Economies in Transition

Primary Sources

Is Poland Lost?

Description

These brief excerpts from a longer report by the environmental organization Greenpeace highlight the ecological collapse that was taking place all across Eastern Europe by the early 1980s. As extreme as the Polish case sounds, it was unfortunately typical rather than exceptional. All across the region, life expectancies were dropping rapidly, especially for men who were exposed to industrial pollution at work, and the incidence of developmental disabilities and leukemia among children was rising rapidly. The report also highlights two other important points about what was happening in the region at this time. The economic model that had been adopted—a focus on heavy industry and manufacturing at the expense of environmental concerns—meant that a solution was almost impossible to foresee. If more than 30 percent of Poland’s population lived in “disaster areas” that should be evacuated, how could the government that controlled all aspects of economic life cope with such a problem? It would be impossible to relocate 11 million people. And it would be impossible to suddenly shut down all the polluting industry, thereby throwing millions out of work. The regime had truly painted itself into a corner. The other thing to notice in this report is that Polish newspapers, all of which were controlled by the government, were reporting on the unfolding disaster. What does this tell you about the government’s approach to the problem? What solutions might the government have pursued in the face of such a calamity?

Source

Sabine Rosenbladt, “Is Poland Lost?” Greenpeace 13/6 (1988): 14-19

Primary Source— Full Text

The river around which the port city of Gdansk grew is called the Vistula. On its way through the heart of Poland, the Vistula passes through many large and small cities, most of which dump their raw sewage directly into it. Half of the 813 Polish communities that line the banks of the Vistula, including the capital city of Warsaw, have no sewage treatment facilties. Approximately ten thousand industrial polluters also do no without waste treatement.

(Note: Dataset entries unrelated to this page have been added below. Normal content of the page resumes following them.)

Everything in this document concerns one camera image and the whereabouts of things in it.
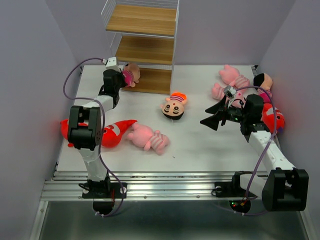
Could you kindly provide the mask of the boy doll pink shorts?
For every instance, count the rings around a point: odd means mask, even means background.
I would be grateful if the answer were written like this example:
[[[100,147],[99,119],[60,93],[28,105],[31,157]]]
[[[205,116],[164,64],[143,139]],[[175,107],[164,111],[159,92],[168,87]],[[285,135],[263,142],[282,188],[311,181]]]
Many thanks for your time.
[[[122,70],[127,87],[134,88],[141,77],[140,68],[136,63],[127,63]]]

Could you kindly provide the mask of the boy doll orange shorts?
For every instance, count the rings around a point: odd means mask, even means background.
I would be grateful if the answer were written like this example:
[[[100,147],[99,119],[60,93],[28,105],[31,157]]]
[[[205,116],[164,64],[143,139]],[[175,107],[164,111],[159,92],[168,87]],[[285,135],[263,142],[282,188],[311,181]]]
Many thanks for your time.
[[[181,92],[173,92],[165,98],[165,103],[160,105],[163,115],[173,121],[179,120],[184,112],[187,103],[187,95]]]

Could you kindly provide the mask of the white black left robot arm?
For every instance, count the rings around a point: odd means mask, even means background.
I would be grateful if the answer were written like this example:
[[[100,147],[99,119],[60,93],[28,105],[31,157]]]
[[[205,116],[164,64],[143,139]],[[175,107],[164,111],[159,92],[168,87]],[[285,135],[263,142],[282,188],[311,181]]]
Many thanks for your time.
[[[94,191],[100,197],[111,193],[109,171],[101,159],[105,112],[117,106],[119,91],[125,86],[125,77],[119,69],[106,69],[98,95],[95,98],[79,97],[78,100],[89,102],[73,105],[69,113],[67,140],[80,153],[88,173],[87,181],[95,184]]]

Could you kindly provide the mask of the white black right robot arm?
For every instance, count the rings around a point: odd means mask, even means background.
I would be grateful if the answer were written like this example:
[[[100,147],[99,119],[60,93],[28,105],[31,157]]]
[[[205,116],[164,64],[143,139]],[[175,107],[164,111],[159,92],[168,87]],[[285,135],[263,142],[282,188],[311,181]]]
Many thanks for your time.
[[[212,195],[218,198],[260,198],[268,212],[304,211],[307,205],[309,175],[304,169],[296,168],[283,155],[268,127],[262,122],[263,99],[256,94],[246,98],[244,107],[229,105],[223,98],[207,108],[210,114],[200,121],[204,126],[217,130],[226,121],[240,124],[240,131],[246,141],[259,155],[258,162],[267,171],[267,179],[255,172],[237,171],[231,181],[215,182]]]

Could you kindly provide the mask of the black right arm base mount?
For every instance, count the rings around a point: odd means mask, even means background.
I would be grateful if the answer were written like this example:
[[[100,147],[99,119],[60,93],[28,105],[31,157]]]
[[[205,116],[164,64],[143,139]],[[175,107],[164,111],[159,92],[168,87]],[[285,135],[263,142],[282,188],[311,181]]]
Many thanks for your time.
[[[250,213],[251,201],[262,197],[266,180],[249,171],[237,171],[231,181],[216,181],[211,194],[217,198],[228,198],[231,211],[247,217],[257,217],[264,212]]]

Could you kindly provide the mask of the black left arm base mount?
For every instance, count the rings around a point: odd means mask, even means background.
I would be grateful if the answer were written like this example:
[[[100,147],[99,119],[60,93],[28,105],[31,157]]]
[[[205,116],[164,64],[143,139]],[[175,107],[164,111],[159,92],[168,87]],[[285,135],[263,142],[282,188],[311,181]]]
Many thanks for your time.
[[[93,200],[92,208],[96,216],[106,218],[115,216],[127,197],[126,182],[111,182],[109,186],[89,186],[88,182],[79,183],[82,198]]]

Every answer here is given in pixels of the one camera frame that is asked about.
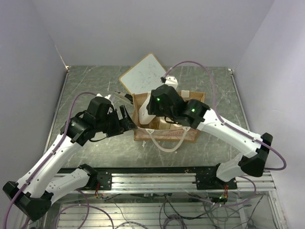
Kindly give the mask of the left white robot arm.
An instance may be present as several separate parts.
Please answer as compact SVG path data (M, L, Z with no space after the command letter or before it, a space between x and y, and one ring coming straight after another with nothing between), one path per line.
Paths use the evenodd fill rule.
M97 133L109 138L136 129L125 106L121 105L120 111L122 119L108 97L95 96L86 110L68 117L53 144L27 174L3 186L4 193L30 220L36 221L53 203L73 190L95 189L98 185L109 190L110 176L100 175L87 164L62 178L53 178L74 153L87 142L92 142Z

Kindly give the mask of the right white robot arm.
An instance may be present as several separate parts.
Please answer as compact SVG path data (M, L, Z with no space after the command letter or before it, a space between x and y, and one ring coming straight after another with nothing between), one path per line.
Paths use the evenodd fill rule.
M151 91L145 106L149 115L169 118L174 123L211 134L239 151L225 163L217 164L206 178L206 185L222 188L233 178L247 174L261 177L264 173L273 136L253 133L219 116L207 104L196 100L184 100L178 92L166 84Z

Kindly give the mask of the white square bottle black cap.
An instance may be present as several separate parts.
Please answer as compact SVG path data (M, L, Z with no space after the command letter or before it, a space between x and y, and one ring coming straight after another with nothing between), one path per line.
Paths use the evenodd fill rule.
M147 110L147 105L150 101L151 93L147 94L147 98L144 103L141 105L138 114L139 114L139 122L141 125L148 125L154 118L155 115L149 115Z

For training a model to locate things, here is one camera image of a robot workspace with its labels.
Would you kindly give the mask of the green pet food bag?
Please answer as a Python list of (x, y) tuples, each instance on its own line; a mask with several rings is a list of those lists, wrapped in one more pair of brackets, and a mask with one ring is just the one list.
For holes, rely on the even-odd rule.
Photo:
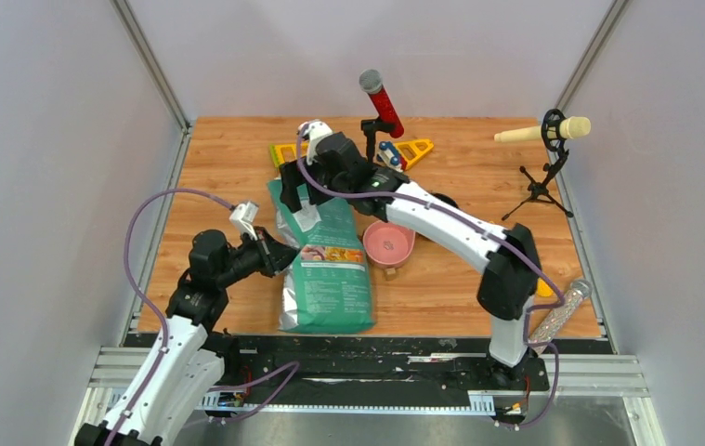
[(348, 335), (376, 324), (368, 259), (353, 211), (339, 198), (314, 205), (298, 189), (301, 210), (280, 201), (279, 179), (268, 183), (275, 226), (297, 256), (281, 288), (279, 329), (287, 333)]

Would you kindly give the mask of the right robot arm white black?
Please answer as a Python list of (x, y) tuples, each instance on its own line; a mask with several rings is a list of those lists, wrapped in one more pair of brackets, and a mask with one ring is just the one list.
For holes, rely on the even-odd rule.
[(368, 161), (355, 143), (322, 121), (304, 123), (297, 140), (307, 152), (283, 164), (280, 201), (296, 213), (307, 202), (345, 201), (363, 216), (413, 230), (457, 255), (481, 275), (477, 302), (491, 316), (490, 379), (513, 387), (526, 374), (528, 305), (542, 273), (530, 230), (510, 229), (466, 214), (406, 175)]

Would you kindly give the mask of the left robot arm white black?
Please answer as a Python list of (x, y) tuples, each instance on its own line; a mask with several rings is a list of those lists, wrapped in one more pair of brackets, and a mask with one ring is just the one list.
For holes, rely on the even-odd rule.
[(228, 305), (228, 288), (254, 273), (275, 277), (297, 255), (263, 227), (244, 233), (238, 246), (220, 230), (197, 234), (157, 341), (121, 399), (101, 422), (82, 424), (75, 444), (172, 444), (211, 385), (233, 383), (242, 374), (239, 354), (213, 350), (224, 337), (214, 328)]

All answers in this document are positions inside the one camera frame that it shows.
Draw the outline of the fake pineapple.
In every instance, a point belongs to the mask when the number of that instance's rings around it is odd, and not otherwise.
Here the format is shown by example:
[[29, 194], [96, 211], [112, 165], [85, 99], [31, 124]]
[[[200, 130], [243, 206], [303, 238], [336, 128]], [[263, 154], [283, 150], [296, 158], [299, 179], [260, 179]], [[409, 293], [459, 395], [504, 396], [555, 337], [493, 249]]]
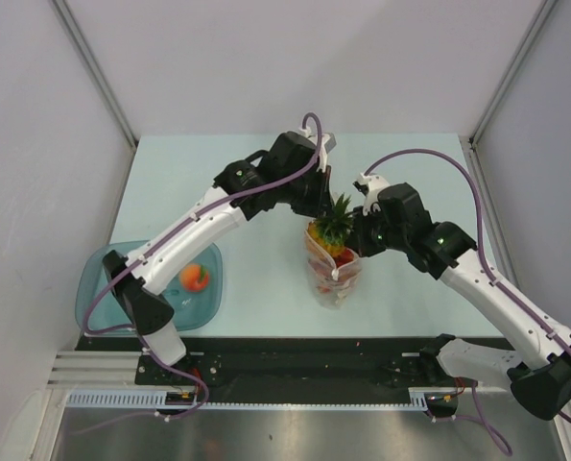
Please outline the fake pineapple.
[[349, 209], [350, 201], [349, 196], [341, 194], [330, 212], [314, 219], [307, 226], [311, 239], [335, 260], [345, 254], [345, 242], [353, 229], [354, 218]]

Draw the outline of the clear dotted zip top bag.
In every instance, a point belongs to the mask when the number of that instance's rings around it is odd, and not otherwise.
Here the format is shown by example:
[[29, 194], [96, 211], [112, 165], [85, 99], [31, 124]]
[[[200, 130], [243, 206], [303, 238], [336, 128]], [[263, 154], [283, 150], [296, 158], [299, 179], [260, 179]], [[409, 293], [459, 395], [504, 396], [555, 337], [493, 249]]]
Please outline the clear dotted zip top bag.
[[318, 240], [313, 224], [304, 232], [309, 284], [318, 302], [330, 309], [340, 308], [354, 291], [362, 272], [360, 257], [347, 247], [333, 256]]

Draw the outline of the fake peach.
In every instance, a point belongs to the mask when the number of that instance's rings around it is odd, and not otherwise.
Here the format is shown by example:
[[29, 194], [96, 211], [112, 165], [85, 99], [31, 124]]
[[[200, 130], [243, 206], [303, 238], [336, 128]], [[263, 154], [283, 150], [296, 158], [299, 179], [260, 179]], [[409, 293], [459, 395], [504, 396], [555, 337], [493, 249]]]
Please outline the fake peach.
[[210, 273], [204, 265], [191, 263], [178, 274], [182, 288], [191, 293], [202, 292], [210, 282]]

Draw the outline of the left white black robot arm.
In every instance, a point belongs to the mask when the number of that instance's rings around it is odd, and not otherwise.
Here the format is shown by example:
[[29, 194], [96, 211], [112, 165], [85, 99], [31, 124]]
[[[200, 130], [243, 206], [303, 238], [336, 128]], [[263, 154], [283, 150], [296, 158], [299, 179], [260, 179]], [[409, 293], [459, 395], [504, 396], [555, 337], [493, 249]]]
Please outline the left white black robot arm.
[[277, 204], [308, 217], [328, 211], [327, 155], [335, 144], [331, 133], [282, 133], [269, 150], [229, 164], [203, 197], [160, 235], [125, 255], [111, 251], [104, 256], [107, 288], [158, 358], [155, 369], [167, 382], [180, 383], [190, 372], [174, 309], [163, 295], [171, 279], [221, 236]]

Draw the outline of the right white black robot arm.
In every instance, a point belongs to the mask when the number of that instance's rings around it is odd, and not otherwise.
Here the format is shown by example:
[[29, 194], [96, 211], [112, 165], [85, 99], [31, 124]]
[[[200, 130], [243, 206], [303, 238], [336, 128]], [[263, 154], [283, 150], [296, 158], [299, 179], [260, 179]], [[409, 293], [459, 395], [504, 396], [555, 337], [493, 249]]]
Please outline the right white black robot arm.
[[403, 253], [419, 272], [464, 297], [511, 345], [494, 349], [442, 334], [423, 350], [422, 377], [432, 385], [451, 377], [480, 381], [510, 391], [541, 420], [555, 418], [571, 401], [571, 328], [492, 267], [480, 242], [451, 222], [432, 221], [409, 184], [360, 176], [354, 186], [365, 201], [353, 210], [353, 249], [362, 257]]

As a result, the Vistula is so polluted that along 81 percent of the tirver’s length, the water is too dirty even for industrial use; it would corrode heavy machinery. The river flushes some ninety thousand tons of nitrogen and five thousand tons of phosphorus into the Baltic, along with eighty tons of mercury, cadmium, zinc, lead, copper, phenol, and chlorinated hydrocarbons.

The filth collects in the bay, where it is further enriched by the sewage from Gdansk, Gdynia, and Sopot. Polish newspapers report that the waters of the Baltic near Gdansk “exceed bacterial standards for waste water by at least one hundred times, due to sewage dumping.” In 1981, the Polish newspaper Szpilki caricatured the Baltic as a giant toilet bowl.

This story is being repeated throughout Poland. In 1985, the Sejm, the Polish parliament, recognized four areas of the country, including Gdansk Bay, as “ecological disaster areas.” The industrial district of Upper Silesia, the Krakow area, and the copper basin of Leignitz/Glogow shared the distinction. “Disaster area” is meant literally. By Poland’s own environmental standards, the regions are so contaminated with industrial and municipal pollution that people living there should be evacuated. Evacuation is not an option, however, for these places are home to eleven million people, or 30 percent of Poland’s population…

The still call what comes out of most Polish taps “drinking water,” but only for reasons of nostalgia. According to 1984 official Polish environmental statistics, “71 percent of drinking water samples were disqualified by the national public health authorities for reasons of hygiene.” By the year 2000, say some observers, not a drop of Poland’s water will be clean enough to be used for anything.

Despite Eastern Europe’s closed political atmosphere, a grass-roots environmental movement is blossoming. The latitude allowed these unofficial organizations varies between countries; Czechoslovakia and Romania tolerate little protest, if any, while independent environmentalists in Hungary and Poland have made surprising progress…

Chernobyl turned Polish environmentalists from moderate supporters of nuclear power (coal is the principal source of Poland’s air pollution) into determined anti-nuclear activists. Both the PKE [Polski Klub Ekologiczny/Polish Environmental Club] and another prominent grass-roots peace and environmental group, Freedom and Peace, have organized opposition to nuclear power plants and radioactive waste disposal plans….

Ministrations to this battered environment are desperately needed. Krakow’s air, for example, is so contaminated as to defy description. The west wind blows in tons of toxic dust laden with heavy metals, sulphur, and nitrous oxide from Upper Silesia; when the east wind blows, the filth comes in even greater concentrations from Nowa Huta, the enormous steel complex in the eastern part of the city.